* **Your instructions**
The lines from the start of the data through the line containing "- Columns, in" are to be reproduced exactly, both ends included.

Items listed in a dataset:
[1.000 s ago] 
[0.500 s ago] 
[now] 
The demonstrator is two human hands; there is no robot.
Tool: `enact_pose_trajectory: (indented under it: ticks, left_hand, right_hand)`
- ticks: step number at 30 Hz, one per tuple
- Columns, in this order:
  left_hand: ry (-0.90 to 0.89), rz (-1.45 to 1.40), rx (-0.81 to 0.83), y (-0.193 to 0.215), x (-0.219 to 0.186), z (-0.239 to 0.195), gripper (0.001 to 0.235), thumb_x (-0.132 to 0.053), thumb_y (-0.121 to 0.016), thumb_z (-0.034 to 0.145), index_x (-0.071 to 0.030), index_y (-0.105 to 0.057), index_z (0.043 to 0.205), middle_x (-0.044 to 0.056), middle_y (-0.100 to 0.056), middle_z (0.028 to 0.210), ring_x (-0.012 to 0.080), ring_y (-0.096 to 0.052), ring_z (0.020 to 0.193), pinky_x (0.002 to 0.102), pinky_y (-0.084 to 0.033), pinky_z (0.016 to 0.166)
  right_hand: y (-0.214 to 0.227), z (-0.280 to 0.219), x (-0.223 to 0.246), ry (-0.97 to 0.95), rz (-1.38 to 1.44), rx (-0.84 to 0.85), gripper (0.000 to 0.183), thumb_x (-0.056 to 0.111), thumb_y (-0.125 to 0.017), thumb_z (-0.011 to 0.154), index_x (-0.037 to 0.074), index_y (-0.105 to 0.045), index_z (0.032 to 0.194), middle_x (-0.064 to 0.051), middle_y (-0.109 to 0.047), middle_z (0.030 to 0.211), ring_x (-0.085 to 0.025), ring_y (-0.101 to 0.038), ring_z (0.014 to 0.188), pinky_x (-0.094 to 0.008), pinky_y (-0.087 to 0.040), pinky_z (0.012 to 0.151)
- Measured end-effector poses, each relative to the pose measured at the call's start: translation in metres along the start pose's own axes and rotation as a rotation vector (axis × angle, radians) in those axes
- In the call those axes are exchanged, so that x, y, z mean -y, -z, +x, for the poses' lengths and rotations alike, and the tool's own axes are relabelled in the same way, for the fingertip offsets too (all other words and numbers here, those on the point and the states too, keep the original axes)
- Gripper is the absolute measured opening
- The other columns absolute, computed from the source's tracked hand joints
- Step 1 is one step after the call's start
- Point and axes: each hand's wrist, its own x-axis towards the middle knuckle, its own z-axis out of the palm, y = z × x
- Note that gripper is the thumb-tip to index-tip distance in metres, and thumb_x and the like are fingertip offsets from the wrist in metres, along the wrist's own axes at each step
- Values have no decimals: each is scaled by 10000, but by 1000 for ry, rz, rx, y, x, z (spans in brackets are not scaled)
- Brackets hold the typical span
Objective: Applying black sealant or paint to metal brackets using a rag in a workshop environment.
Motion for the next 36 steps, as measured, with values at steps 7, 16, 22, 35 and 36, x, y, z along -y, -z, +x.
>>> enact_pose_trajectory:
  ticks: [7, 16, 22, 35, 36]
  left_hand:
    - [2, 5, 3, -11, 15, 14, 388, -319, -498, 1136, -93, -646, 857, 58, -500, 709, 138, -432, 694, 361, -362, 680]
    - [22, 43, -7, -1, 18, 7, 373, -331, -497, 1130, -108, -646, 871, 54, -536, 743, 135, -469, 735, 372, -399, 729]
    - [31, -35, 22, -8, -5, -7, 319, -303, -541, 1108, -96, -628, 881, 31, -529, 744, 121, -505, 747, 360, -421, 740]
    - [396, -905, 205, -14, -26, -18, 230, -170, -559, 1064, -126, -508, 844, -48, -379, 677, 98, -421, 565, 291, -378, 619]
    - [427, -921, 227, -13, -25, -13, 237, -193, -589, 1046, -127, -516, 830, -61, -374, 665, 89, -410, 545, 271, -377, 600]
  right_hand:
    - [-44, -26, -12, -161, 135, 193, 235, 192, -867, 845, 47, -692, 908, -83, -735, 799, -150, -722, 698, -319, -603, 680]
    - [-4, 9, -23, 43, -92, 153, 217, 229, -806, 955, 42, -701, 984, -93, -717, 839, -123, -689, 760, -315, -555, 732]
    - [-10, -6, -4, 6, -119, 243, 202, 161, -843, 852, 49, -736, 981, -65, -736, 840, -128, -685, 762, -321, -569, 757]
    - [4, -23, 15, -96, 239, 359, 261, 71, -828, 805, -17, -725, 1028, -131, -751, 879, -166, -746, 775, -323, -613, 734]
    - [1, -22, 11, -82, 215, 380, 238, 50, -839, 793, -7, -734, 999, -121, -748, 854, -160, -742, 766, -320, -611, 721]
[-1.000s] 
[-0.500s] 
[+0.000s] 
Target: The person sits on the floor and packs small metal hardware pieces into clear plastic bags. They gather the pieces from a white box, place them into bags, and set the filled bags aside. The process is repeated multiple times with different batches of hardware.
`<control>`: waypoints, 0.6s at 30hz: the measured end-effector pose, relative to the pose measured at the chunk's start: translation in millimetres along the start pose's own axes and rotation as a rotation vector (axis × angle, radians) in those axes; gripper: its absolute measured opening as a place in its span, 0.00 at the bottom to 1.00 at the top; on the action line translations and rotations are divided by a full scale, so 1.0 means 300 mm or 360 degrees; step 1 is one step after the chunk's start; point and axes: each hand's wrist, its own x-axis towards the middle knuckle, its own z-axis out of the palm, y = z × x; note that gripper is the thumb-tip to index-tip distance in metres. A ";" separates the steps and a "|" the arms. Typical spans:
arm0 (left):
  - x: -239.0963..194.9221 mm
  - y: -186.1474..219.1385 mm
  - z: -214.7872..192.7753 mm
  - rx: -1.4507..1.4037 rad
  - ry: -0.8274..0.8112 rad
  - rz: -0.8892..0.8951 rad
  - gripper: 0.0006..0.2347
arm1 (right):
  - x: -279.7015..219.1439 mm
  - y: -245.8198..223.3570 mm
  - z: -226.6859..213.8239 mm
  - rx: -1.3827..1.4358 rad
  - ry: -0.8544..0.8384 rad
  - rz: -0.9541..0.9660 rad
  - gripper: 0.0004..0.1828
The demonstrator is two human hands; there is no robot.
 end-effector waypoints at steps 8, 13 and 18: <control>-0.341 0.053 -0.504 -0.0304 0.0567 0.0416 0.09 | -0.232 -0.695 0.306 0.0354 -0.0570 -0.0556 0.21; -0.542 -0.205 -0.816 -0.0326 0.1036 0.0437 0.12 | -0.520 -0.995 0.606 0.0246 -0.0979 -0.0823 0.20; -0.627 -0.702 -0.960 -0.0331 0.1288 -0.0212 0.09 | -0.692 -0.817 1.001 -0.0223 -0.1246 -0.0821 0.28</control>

* **Problem solution**
[1.000 s ago] 
[0.500 s ago] 
[now] 
The demonstrator is two human hands; there is no robot.
Tool: `enact_pose_trajectory: (indented under it: ticks, left_hand, right_hand)`
- ticks: step number at 30 Hz, one per tuple
- Columns, in this order:

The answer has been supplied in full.